**WHAT YOU HAVE TO DO**. Every line of the material must be given again verbatim. Skip the images.

**DATA PROVIDED**.
++++++++++

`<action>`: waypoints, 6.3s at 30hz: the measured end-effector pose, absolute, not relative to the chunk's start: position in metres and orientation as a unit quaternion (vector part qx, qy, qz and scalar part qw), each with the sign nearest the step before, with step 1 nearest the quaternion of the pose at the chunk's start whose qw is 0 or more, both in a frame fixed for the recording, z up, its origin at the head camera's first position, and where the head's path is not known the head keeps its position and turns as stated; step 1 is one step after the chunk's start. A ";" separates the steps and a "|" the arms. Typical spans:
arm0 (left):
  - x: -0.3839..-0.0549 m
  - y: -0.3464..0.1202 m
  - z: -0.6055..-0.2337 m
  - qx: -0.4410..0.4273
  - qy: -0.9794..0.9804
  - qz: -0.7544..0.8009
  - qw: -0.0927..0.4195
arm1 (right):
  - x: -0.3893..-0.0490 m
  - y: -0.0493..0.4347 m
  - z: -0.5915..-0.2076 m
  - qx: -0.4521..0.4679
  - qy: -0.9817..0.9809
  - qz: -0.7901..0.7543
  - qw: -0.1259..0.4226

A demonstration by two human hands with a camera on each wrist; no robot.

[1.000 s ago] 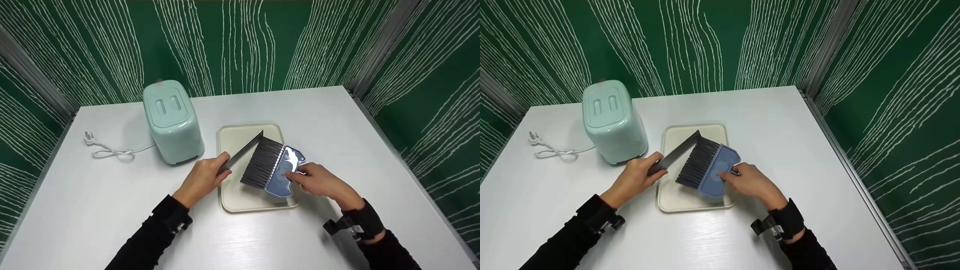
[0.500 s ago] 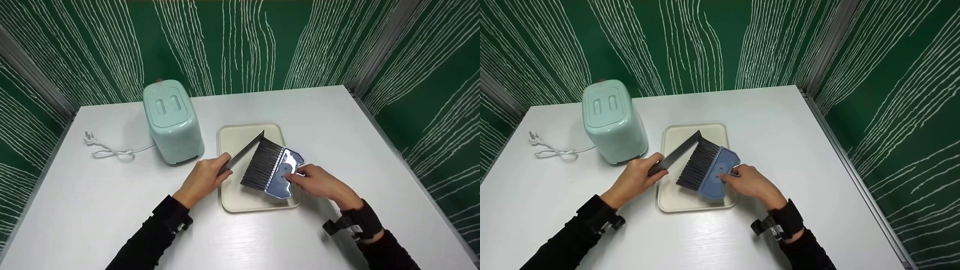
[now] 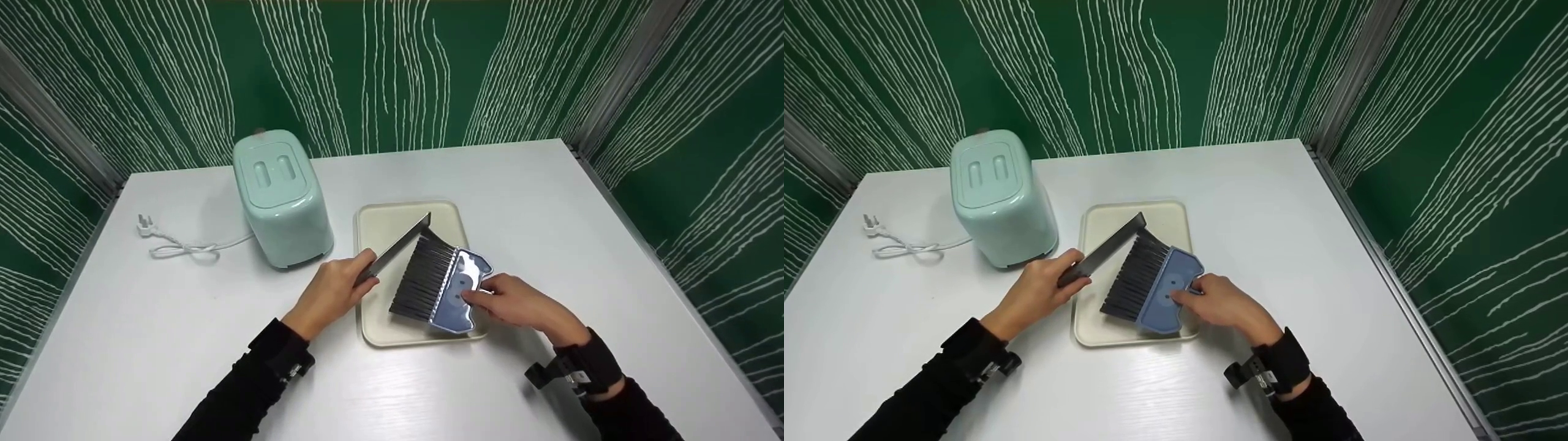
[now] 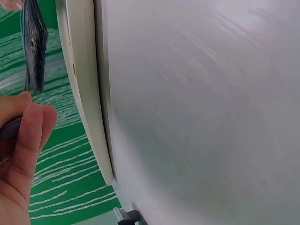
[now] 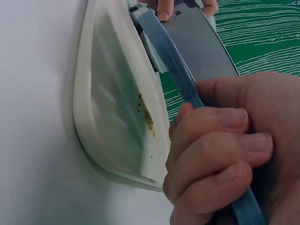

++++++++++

**RESPONSE TO THE TASK**.
`<action>`: waypoints, 6.3s at 30hz: the measured end-effector pose, absolute, not relative to the chunk's start: position in metres and orientation as a unit quaternion (vector part qx, qy, qz and scalar part qw), each with the sign nearest the step before, with step 1 nearest the quaternion of the pose at the chunk's start whose qw is 0 or more, both in a frame fixed for the recording, z up, its origin at the head camera's first position, and where the head's path is not known the head keeps its position and turns as stated; step 1 is one step after the chunk's start. A ";" separates the steps and a "|" the arms. Typical spans:
arm0 (left):
  - x: -0.3839..-0.0549 m
  - y: -0.3464..0.1202 m
  - z: -0.6055..-0.2337 m
  - qx: -0.4410..0.4273
  - qy: -0.9794..0.9804
  - qz: -0.7544..0.8009
  - qw: -0.0927..0.4195
arm1 (right):
  - x: -0.3893..-0.0490 m
  - y: -0.0493..0.4347 m
  - z: -0.5915..-0.2076 m
  - qx: -0.4521..0.4679
  - qy: -0.9817..0.9809
  - qz: -0.7901..0.7543
  - qw: -0.1259..0.4226

A demonstration by two human hands with a camera on each wrist; no robot.

[1.000 s ago] 
[0.500 s ago] 
[now] 
[now] 
[now] 

The answer contains nothing further.